Black Friday, the post-Thanksgiving melee where shoppers stampede to get the consumer goods for super cheap, is now over. It’s the madness of consumer capitalism in action as people literally risked life and limb to get the latest widget for their loved ones, made all the more intense given the crappy economy.

Black Friday also refers to a pivotal event in Iranian history where large numbers of people were running – not towards the objects of their materialist desire, but away from the Shah’s army which killed unarmed Iranian protestors.

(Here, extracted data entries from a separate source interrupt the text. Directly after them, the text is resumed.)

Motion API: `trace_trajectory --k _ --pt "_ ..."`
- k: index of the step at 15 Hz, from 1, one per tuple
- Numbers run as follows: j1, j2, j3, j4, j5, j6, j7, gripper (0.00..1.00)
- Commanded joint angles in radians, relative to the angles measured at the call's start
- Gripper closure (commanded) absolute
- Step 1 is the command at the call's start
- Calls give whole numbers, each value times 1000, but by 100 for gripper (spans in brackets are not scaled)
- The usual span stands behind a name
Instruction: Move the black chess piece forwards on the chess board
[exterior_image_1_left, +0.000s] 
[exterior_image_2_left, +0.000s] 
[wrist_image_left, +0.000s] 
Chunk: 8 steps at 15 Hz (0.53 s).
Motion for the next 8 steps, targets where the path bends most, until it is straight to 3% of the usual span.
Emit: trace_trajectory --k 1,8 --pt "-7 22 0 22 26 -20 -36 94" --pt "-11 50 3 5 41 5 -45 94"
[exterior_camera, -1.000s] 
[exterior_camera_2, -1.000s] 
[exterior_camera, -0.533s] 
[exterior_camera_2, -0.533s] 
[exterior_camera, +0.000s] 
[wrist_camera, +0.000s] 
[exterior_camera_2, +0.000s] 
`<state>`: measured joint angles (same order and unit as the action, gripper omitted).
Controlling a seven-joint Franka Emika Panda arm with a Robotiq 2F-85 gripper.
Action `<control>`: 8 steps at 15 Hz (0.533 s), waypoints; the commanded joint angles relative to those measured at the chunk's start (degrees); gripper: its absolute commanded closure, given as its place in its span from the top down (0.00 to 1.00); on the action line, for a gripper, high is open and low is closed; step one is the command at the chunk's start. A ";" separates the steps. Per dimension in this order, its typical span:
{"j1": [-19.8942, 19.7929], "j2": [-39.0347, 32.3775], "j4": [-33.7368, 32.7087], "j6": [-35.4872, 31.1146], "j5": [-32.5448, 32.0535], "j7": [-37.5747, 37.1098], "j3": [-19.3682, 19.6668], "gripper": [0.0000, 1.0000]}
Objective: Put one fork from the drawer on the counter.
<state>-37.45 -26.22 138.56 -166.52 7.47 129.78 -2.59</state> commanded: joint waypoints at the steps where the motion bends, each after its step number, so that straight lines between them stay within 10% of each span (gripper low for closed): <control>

Numbers range from 84 killed to the thousands, but either way it serves as a reminder what American neocolonialism is – the brutal suppression of democracy, like the overthrow of the democratically elected government of Mohammed Mossadegh – as well as the fiction that neocolonialism can be voted out by electing a Democrat as president; it was Nobel Laureate and “Peace, Not Apartheid” author Jimmy Carter that was president at that time.

It’s largely forgotten now, but it was Carter that called the Shah to his face: “an island of stability in one of the more troubled areas of the world.” Months later, Iranian troops were gunning Iranians down in the streets of Tehran – with American guns and American bullets – a scenario not that much different with the current administration’s relationship with the Egyptian dictator Hosni Mubarak before he was deposed in the revolution that’s continuing in the streets despite American complicity and silence.